DIRECTIONS:
The records should be repeated word for word, pictures excluded.

BEGIN

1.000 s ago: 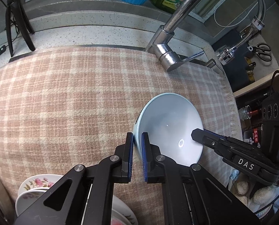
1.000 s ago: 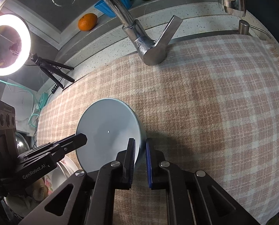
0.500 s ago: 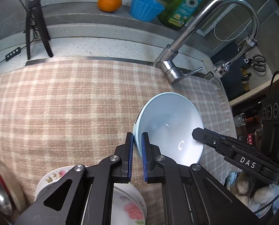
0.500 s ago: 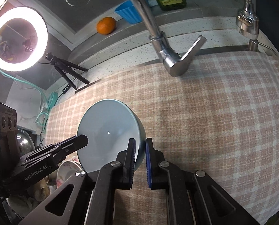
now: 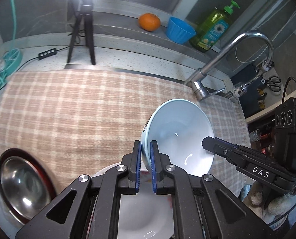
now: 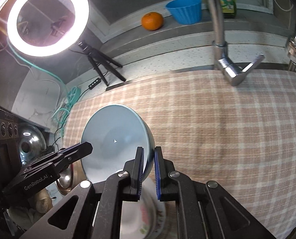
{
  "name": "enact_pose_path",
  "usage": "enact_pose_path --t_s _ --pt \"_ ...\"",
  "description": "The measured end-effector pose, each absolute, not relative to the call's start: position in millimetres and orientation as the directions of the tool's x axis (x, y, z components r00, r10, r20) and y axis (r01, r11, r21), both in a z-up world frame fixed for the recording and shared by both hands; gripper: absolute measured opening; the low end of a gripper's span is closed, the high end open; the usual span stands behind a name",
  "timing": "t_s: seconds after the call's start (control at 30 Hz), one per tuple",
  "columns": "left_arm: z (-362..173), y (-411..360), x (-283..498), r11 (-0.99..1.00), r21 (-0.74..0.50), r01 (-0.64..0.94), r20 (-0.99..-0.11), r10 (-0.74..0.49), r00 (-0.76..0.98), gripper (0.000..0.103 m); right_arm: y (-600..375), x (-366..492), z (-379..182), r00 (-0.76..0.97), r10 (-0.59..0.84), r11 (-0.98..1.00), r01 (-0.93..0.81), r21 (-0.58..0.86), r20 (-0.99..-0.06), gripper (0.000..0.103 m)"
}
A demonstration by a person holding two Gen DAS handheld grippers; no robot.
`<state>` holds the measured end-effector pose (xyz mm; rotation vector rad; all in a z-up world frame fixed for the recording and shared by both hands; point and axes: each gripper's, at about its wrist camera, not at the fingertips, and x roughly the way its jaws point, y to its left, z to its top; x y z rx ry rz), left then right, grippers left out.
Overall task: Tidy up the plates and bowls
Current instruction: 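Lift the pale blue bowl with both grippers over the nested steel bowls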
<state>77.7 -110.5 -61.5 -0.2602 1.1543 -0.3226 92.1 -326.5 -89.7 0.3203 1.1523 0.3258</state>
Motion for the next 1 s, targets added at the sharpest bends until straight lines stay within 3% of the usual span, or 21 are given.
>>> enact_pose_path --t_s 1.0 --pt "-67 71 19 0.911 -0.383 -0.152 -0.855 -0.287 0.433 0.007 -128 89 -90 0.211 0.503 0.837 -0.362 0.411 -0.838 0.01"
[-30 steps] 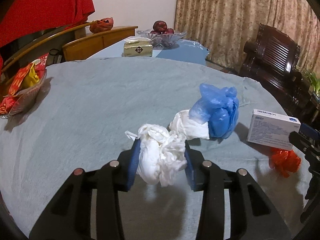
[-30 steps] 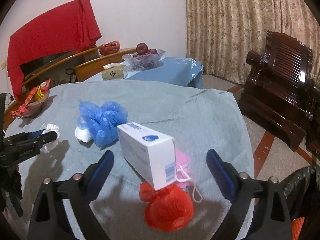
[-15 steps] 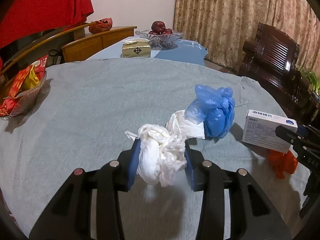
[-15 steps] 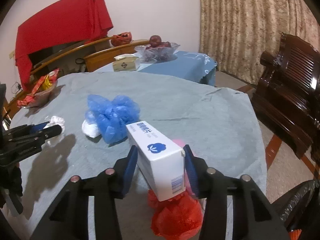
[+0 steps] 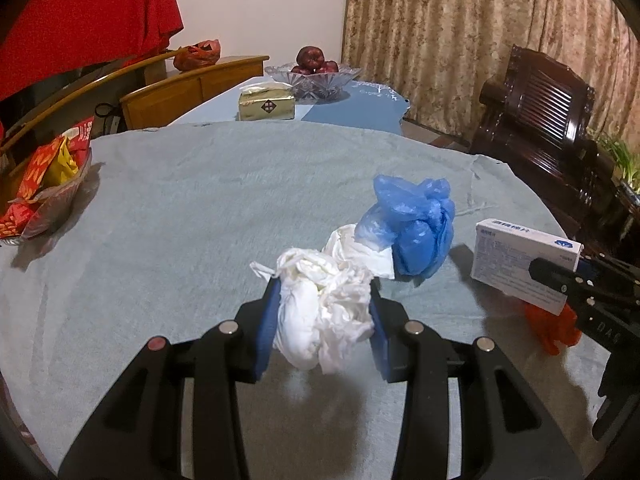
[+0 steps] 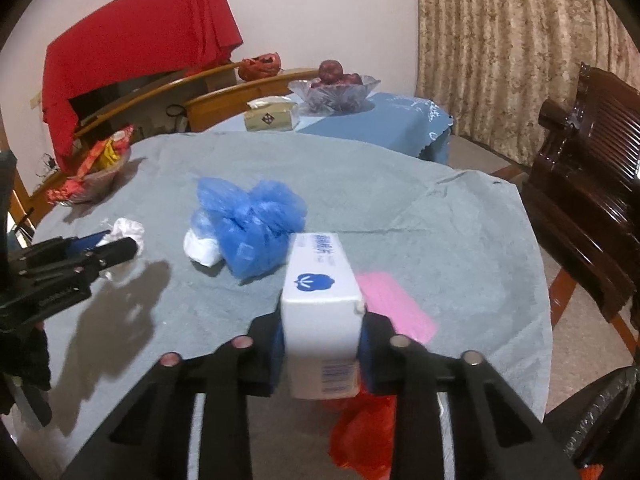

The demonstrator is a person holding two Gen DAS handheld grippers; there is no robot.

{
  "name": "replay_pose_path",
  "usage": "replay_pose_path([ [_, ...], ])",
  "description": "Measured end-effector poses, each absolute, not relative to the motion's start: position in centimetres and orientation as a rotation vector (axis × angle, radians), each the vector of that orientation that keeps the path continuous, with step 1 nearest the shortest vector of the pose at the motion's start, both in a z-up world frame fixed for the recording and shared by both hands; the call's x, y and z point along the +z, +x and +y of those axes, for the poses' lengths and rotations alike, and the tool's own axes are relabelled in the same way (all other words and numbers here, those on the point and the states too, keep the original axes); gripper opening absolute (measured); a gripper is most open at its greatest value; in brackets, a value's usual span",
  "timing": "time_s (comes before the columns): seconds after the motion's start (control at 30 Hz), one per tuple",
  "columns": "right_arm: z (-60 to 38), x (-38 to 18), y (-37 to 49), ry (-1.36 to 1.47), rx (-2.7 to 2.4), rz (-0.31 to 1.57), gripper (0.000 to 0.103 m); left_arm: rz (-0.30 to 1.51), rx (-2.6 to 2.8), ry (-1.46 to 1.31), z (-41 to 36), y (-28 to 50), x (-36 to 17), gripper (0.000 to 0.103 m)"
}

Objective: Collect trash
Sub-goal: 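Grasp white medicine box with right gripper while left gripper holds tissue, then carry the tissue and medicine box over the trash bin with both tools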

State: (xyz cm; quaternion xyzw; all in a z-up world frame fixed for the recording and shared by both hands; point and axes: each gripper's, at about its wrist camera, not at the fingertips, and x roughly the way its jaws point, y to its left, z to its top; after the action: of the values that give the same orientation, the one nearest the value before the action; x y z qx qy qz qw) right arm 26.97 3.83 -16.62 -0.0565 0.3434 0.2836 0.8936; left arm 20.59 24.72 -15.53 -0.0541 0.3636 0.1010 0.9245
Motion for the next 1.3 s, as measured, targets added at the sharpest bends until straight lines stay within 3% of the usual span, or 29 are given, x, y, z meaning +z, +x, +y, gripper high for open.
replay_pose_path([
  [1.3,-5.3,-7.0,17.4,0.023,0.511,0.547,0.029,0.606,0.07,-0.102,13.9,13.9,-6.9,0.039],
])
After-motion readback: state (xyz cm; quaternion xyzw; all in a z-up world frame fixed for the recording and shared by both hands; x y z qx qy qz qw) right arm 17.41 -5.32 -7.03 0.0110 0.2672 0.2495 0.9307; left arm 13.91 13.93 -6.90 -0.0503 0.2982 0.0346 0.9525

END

EXERCISE RESULT:
1.000 s ago: 
1.000 s ago: 
0.500 s ago: 
0.500 s ago: 
now: 
now: 
{
  "name": "enact_pose_path",
  "usage": "enact_pose_path --t_s _ --pt \"_ ...\"",
  "description": "The measured end-effector pose, each absolute, not relative to the call's start: position in millimetres and orientation as the directions of the tool's x axis (x, y, z components r00, r10, r20) and y axis (r01, r11, r21), both in a z-up world frame fixed for the recording and shared by both hands; gripper: absolute measured opening; the low end of a gripper's span is closed, the high end open; the usual span stands behind a name",
  "timing": "t_s: seconds after the call's start (control at 30 Hz), one per tuple",
  "columns": "left_arm: z (-362..173), y (-411..360), x (-283..498), r11 (-0.99..1.00), r21 (-0.74..0.50), r01 (-0.64..0.94), r20 (-0.99..-0.11), r10 (-0.74..0.49), r00 (-0.76..0.98), gripper (0.000..0.103 m); right_arm: y (-600..375), x (-366..492), z (-379..182), r00 (-0.76..0.97), r10 (-0.59..0.84), r11 (-0.98..1.00), r01 (-0.93..0.81), r21 (-0.58..0.86), r20 (-0.99..-0.06), gripper (0.000..0.103 m)"
}
A demonstration by a person holding two Gen DAS handheld grippers; no robot.
`<state>` holds the measured end-effector pose (xyz mm; rotation vector rad; all in a z-up world frame fixed for the recording and shared by both hands; point and axes: each gripper's, at about its wrist camera, not at the fingertips, and x roughly the way its jaws point, y to its left, z to its top; x y z rx ry rz), left then right, grippers left out.
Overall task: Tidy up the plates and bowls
Current instruction: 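Lift the pale blue bowl with both grippers over the nested steel bowls
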<state>77.7 -110.5 -61.5 -0.2602 1.1543 -0.3226 92.1 -326.5 -89.7 0.3203 1.1523 0.3258</state>
Motion for the next 1 s, targets added at the sharpest bends until straight lines stay within 3% of the usual span, or 21 are given.
>>> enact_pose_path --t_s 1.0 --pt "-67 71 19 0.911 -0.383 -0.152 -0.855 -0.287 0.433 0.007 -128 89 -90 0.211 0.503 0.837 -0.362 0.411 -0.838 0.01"
[-30 steps] 
[-30 steps] 
[-15 steps] 
[-15 steps] 
[+0 steps] 
[+0 steps] 

The demonstrator is a person holding two Gen DAS handheld grippers; there is no robot.

{
  "name": "replay_pose_path",
  "usage": "replay_pose_path([ [_, ...], ])",
  "description": "Measured end-effector poses, each absolute, not relative to the motion's start: position in centimetres and orientation as a rotation vector (axis × angle, radians), each the vector of that orientation that keeps the path continuous, with step 1 nearest the shortest vector of the pose at the motion's start, both in a z-up world frame fixed for the recording and shared by both hands; the call's x, y and z point along the +z, +x and +y of those axes, for the poses' lengths and rotations alike, and the tool's own axes are relabelled in the same way (all other words and numbers here, those on the point and the states too, keep the original axes); gripper opening absolute (measured); a gripper is most open at its greatest value; in brackets, a value's usual span",
  "timing": "time_s (comes before the columns): seconds after the motion's start (control at 30 Hz), one per tuple",
  "columns": "right_arm: z (-60 to 38), x (-38 to 18), y (-37 to 49), ry (-1.36 to 1.47), rx (-2.7 to 2.4), rz (-0.31 to 1.57), gripper (0.000 to 0.103 m); left_arm: rz (-0.30 to 1.51), rx (-2.6 to 2.8), ry (-1.46 to 1.31), z (-41 to 36), y (-28 to 50), x (-36 to 17), gripper (0.000 to 0.103 m)"
}

Objective: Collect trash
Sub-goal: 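Grasp white medicine box with right gripper while left gripper holds tissue, then carry the tissue and medicine box over the trash bin with both tools
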
State: (xyz cm; quaternion xyzw; all in a z-up world frame fixed for the recording and shared by both hands; point and axes: each gripper's, at about its wrist camera, not at the fingertips, and x roughly the way its jaws point, y to its left, z to its top; after the action: of the values that give the same orientation, the one nearest the value before the action; x y z qx qy qz qw) right arm 26.97 3.83 -16.62 -0.0565 0.3434 0.2836 0.8936; left arm 20.59 24.72 -15.53 -0.0541 0.3636 0.1010 0.9245
Motion for the next 1.3 s, as measured, targets added at the sharpest bends until straight lines stay within 3% of the usual span, or 29 are given, x, y, z meaning +z, +x, +y, gripper high for open.
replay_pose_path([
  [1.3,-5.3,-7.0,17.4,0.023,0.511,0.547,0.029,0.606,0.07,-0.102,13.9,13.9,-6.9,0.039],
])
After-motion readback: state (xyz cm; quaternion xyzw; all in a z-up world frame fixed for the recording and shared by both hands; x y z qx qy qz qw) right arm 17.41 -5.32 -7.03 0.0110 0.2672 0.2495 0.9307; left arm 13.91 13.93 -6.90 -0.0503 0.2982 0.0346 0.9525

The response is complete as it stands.